Over 36 percent of the cases were reported from Delhi, where there are 4,928 active cases with the positivity rate standing at 3.64 percent.

Besides, nice deaths from the pandemic registered across the country since Thursday morning took the total death toll to 524,190.

A man receives a dose of China's Sinopharm COVID-19 vaccine at a vaccination center in Vientiane, Laos, June 17, 2021. (PHOTO / XINHUA)

Laos

The number of daily COVID-19 cases in Laos continued to decline as the Lao Ministry of Health reported 94 new cases on Thursday.

The National Taskforce Committee for COVID-19 Prevention and Control reported 94 new cases of COVID-19 in the past 24 hours, bringing the cumulative total to 209,243, according to the Center of Information and Education for Health.

Lao capital Vientiane logged the highest number of infections with 56, according to the report.

Laos recorded no new death from COVID-19 in the last 24 hours, leaving the total death toll unchanged at 752.

The Republic of Korea's President Yoon Suk-yeol takes an oath during his inauguration in front of the National Assembly in Seoul, the Republic of Korea on May 10, 2022. (JEON HEON-KYUN / POOL PHOTO VIA AP)

Republic of Korea

The Republic of Korea's new President Yoon Suk-yeol pledged on Thursday to provide an additional $300 million won to a global initiative to fund COVID-19 tests, treatments and vaccines for poorer countries.

Yoon made the announcement in his speech to a second global COVID-19 summit, held virtually, aimed at facilitating efforts to end the pandemic and prepare for future health threats.

His funding pledge would bring the ROK's total donations to the Access to COVID-19 Tools Accelerator (ACT-A), sponsored by the World Health Organization and other aid groups, to $510 million.

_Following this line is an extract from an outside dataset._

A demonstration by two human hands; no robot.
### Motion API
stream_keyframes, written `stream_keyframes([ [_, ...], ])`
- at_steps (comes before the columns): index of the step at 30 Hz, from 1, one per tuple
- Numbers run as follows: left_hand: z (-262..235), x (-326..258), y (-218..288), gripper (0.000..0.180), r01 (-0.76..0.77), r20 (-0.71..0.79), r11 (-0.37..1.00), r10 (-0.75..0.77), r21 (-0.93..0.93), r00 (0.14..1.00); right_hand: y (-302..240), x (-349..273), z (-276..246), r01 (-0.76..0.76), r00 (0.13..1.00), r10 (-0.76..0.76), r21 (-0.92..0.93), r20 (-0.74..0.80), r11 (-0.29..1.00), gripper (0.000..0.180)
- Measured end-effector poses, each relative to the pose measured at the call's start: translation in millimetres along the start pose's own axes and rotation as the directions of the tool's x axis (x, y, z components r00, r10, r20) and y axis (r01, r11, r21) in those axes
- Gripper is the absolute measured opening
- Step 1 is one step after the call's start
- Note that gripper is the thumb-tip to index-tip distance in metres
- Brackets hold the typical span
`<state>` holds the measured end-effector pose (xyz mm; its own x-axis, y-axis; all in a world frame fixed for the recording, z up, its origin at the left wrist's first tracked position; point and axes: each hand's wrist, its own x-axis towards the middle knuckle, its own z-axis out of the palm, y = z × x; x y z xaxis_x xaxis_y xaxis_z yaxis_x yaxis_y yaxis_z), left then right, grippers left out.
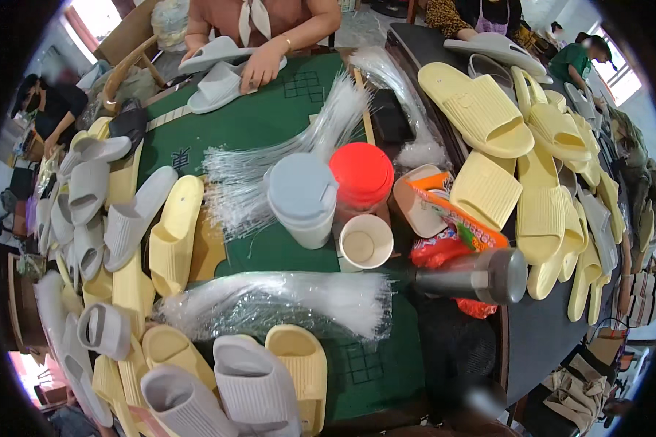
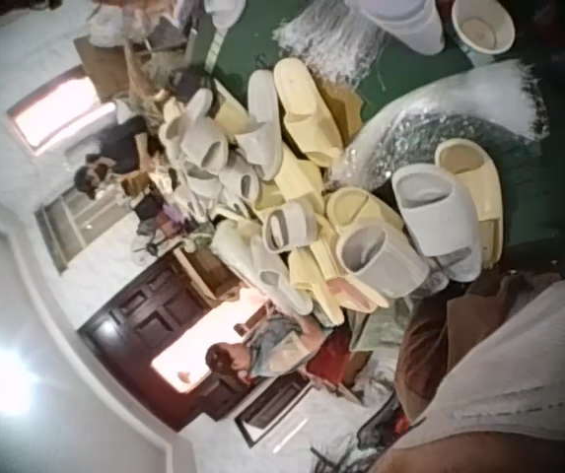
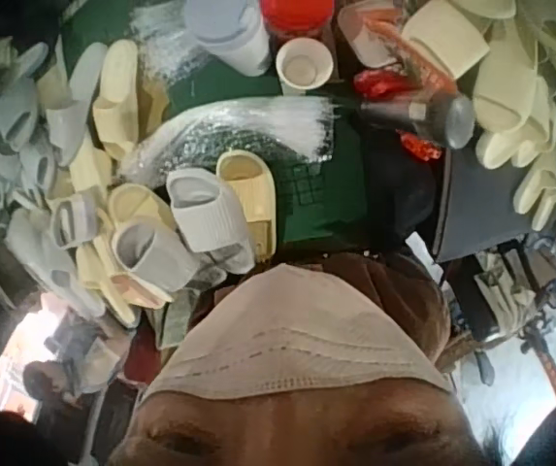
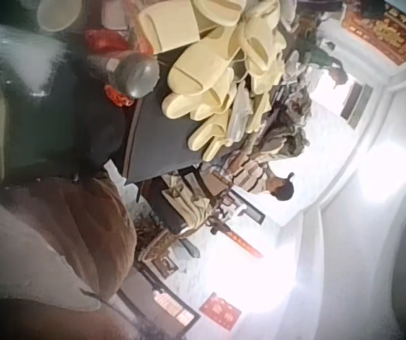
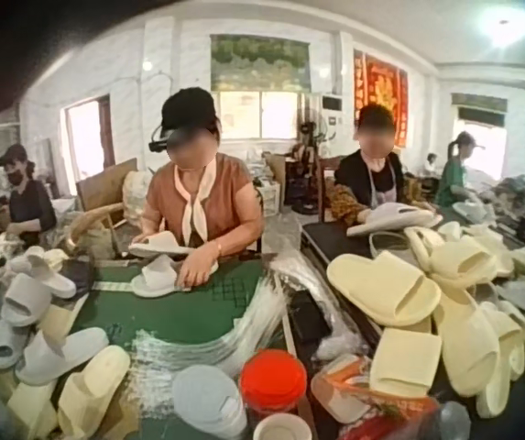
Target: The person assembles plastic slippers by inserting a thin white strap into the sole using a needle-like tool. They handle multiple pairs of slippers in yellow and white, threading the strap through pre-punched holes and pulling it tight. The person then places the finished pairs into a plastic bag for packaging.
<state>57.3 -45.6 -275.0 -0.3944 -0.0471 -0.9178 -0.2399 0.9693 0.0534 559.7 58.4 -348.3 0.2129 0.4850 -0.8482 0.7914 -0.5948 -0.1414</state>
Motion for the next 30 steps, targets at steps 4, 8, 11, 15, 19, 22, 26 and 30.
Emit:
stream_keyframes([
  [4, 9, -5, -4, 0.073, 0.035, 0.012, 0.999, -0.035, 0.003, 0.999, 6, -12, 5, -0.036, 0.999, 0.036, 0.014, 0.008, 0.999, 0.069],
  [8, 17, -6, -16, 0.077, 0.081, 0.021, 0.997, -0.081, 0.003, 0.996, 20, -19, 14, -0.072, 0.997, 0.072, 0.016, 0.018, 0.997, 0.073],
  [11, 27, -7, -33, 0.079, 0.108, 0.031, 0.994, -0.108, -0.006, 0.994, 36, -24, 17, -0.091, 0.995, 0.091, 0.001, 0.029, 0.996, 0.076],
  [15, 31, -2, -51, 0.083, 0.125, 0.035, 0.992, -0.124, -0.015, 0.992, 56, -25, 25, -0.090, 0.995, 0.091, -0.009, 0.036, 0.996, 0.080],
  [19, 34, -3, -73, 0.086, 0.128, 0.037, 0.992, -0.127, -0.022, 0.991, 78, -25, 31, -0.079, 0.996, 0.079, -0.020, 0.045, 0.997, 0.083],
  [22, 34, -1, -91, 0.088, 0.133, 0.044, 0.991, -0.132, -0.019, 0.990, 99, -28, 37, -0.069, 0.996, 0.070, -0.036, 0.052, 0.997, 0.086],
  [26, 29, 5, -111, 0.092, 0.111, 0.033, 0.994, -0.111, 0.000, 0.993, 131, -27, 51, -0.045, 0.998, 0.047, -0.037, 0.050, 0.998, 0.090],
  [30, 17, 10, -129, 0.095, 0.089, 0.021, 0.996, -0.090, 0.020, 0.996, 168, -19, 72, 0.007, 0.998, -0.004, -0.054, 0.061, 0.999, 0.094],
])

"We will lend support to the international community's efforts to end COVID-19," Yoon said in the speech.

"We will additionally contribute $300 million, and help secure sufficient supplies of vaccines for those who are in urgent need, and their safe, rapid administration."

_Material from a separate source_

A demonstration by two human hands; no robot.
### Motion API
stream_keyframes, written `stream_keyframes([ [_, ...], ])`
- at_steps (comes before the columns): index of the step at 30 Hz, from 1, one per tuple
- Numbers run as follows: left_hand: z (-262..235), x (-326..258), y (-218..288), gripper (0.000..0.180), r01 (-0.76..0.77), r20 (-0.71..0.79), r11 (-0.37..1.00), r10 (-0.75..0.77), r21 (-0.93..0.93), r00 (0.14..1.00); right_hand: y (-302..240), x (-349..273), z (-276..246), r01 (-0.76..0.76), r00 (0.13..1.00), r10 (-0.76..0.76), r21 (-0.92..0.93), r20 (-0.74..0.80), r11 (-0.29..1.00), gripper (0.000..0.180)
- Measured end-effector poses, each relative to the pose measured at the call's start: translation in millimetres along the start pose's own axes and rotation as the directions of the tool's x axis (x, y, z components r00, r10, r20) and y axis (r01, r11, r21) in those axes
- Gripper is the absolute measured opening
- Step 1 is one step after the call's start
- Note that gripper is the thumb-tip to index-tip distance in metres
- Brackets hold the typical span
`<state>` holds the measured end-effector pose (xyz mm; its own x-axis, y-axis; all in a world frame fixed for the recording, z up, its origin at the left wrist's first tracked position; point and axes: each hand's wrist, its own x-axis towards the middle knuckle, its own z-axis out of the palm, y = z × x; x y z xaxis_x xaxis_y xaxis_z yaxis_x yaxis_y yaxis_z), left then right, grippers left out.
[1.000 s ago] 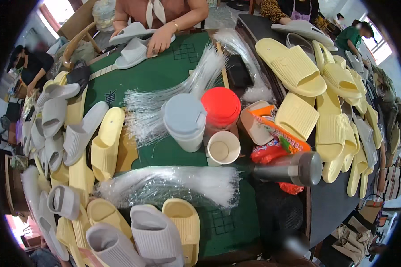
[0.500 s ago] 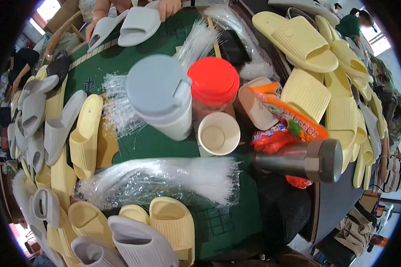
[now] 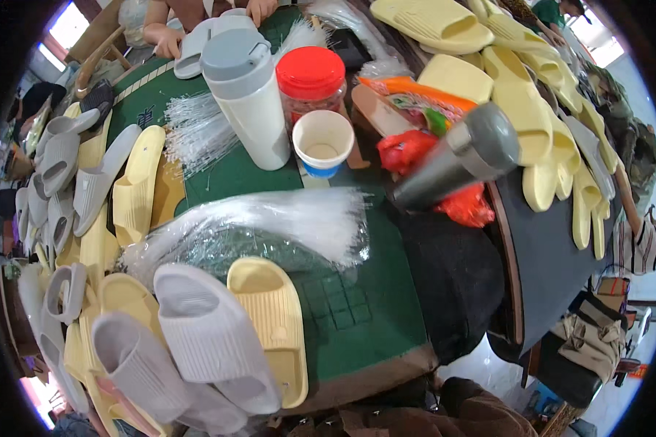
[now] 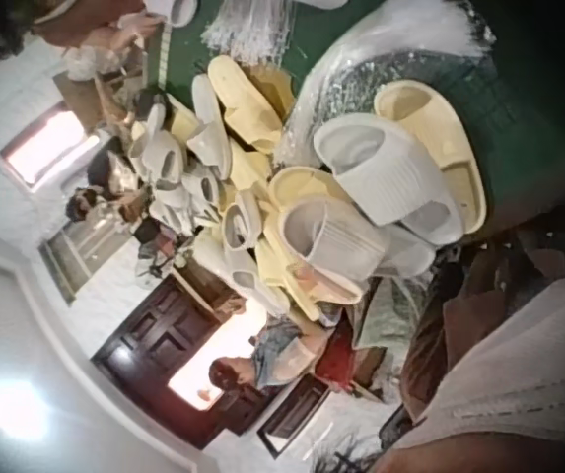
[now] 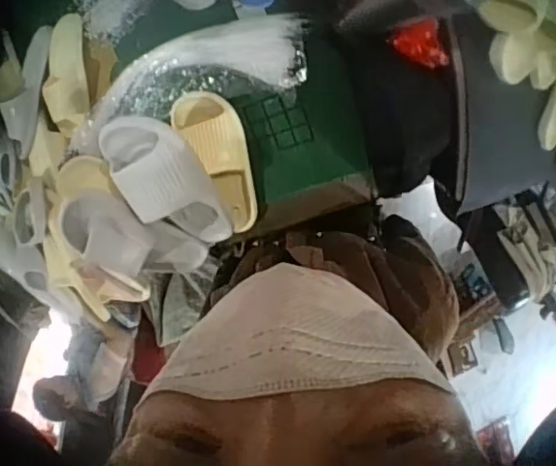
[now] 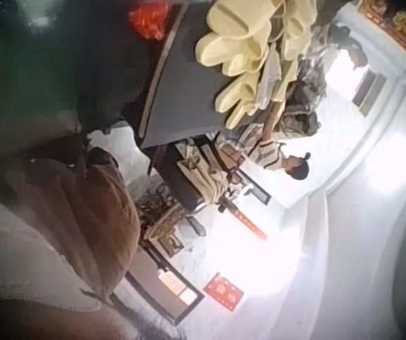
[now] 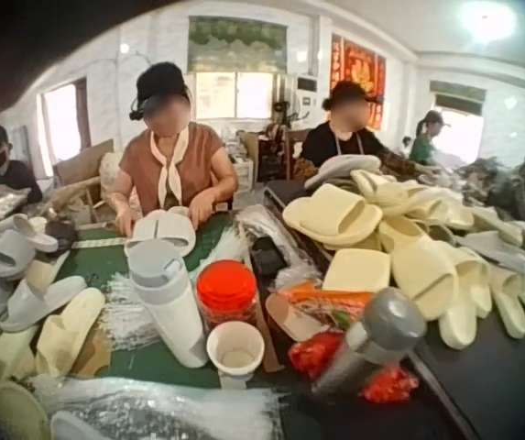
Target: The person assembles plastic slippers by inserting a thin white strap into the sole using a needle-like tool. They handle multiple pairs of slippers in yellow and white, threading the strap through pre-punched holes and pulling it tight. The person then places the finished pairs into a plastic bag for packaging.
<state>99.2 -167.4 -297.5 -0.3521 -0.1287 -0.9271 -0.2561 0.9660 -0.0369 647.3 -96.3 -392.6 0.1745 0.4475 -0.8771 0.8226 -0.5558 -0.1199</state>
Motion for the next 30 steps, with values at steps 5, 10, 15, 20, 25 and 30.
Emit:
stream_keyframes([
  [5, 7, 8, -49, 0.099, 0.031, 0.046, 0.999, -0.031, -0.014, 0.998, 86, 30, 6, 0.154, 0.988, -0.154, -0.172, 0.015, 0.973, 0.099],
  [10, -13, 37, -56, 0.104, -0.030, 0.000, 0.997, 0.030, 0.066, 1.000, 9, 6, 14, 0.000, 1.000, 0.000, -0.075, -0.005, 0.997, 0.084],
  [15, -10, 33, -82, 0.116, -0.150, 0.000, 0.987, 0.150, -0.061, 0.989, -19, -11, -22, 0.185, 0.981, -0.174, -0.151, 0.087, 0.971, 0.058],
  [20, -3, 44, -91, 0.120, -0.299, -0.109, 0.940, 0.318, 0.162, 0.942, -108, -115, -51, 0.592, 0.604, -0.659, -0.302, -0.447, 0.747, 0.050],
  [25, -2, 63, -111, 0.116, -0.381, -0.070, 0.885, 0.413, 0.268, 0.908, -148, -224, -52, 0.817, 0.321, -0.942, -0.475, -0.095, 0.327, 0.044],
  [30, -1, 17, -99, 0.100, -0.404, -0.118, 0.880, 0.442, 0.249, 0.889, -134, -249, -25, 0.805, 0.351, -0.935, -0.526, 0.049, 0.275, 0.038],
])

Yoon also showed support for the establishment of a financial intermediary fund, a global project pushed by the United States and Indonesia to boost pandemic preparedness, and provisionally agreed on by G20 countries last month.

The speech marks Yoon's first attendance at a multilateral conference of world leaders, after he took office on Tuesday.

The summit was jointly hosted by the United States, Belize, Germany, Indonesia and Senegal.

A notice warning people not to gather in groups larger than five persons as part of restrictions to hald the spread of the coronavirus is displayed at Raffles Place financial business district in Singapore on Jan 4, 2022. (ROSLAN RAHMAN / AFP)

Singapore

Singapore reported 3,645 new cases of COVID-19 on Thursday, bringing the total tally to 1,232,559.

Of the new cases, 409 cases were detected through PCR (polymerase chain reaction) tests and 3,236 through ART (antigen rapid test) tests, according to statistics released by the Ministry of Health.

A total of 265 cases are currently warded in hospitals, with seven cases in intensive care units.

Three more patients have died from complications due to COVID-19 infection, bringing the death toll to 1,361, the ministry said.

Tonga

Tonga's Ministry of Health has said that 91 percent of the South Pacific island country's target population aged 12 and above have been fully vaccinated against COVID-19.

According to Tonga's news website Matangi Tonga Online on Thursday, the ministry said 91 percent of its population aged 12 and above have received their second dose of COVID-19 vaccines, at least 98 percent have received their first dose, and 58 percent have taken the booster shots.

Currently, Tonga has 941 active COVID-19 cases, and the COVID-19 related death toll remains at 11. 

The island country has further eased the orange level restrictions in a lockdown, with gyms, bars, and kava clubs allowed to open for the period from May 7 to 27.

In another South Pacific island country of Samoa, the current state of emergency over COVID-19 has been extended for an additional 28 days, from May 9 to June 5.

Samoa's Ministry of Health has recorded one more COVID-19 related death in recent days, bringing the death toll to 23.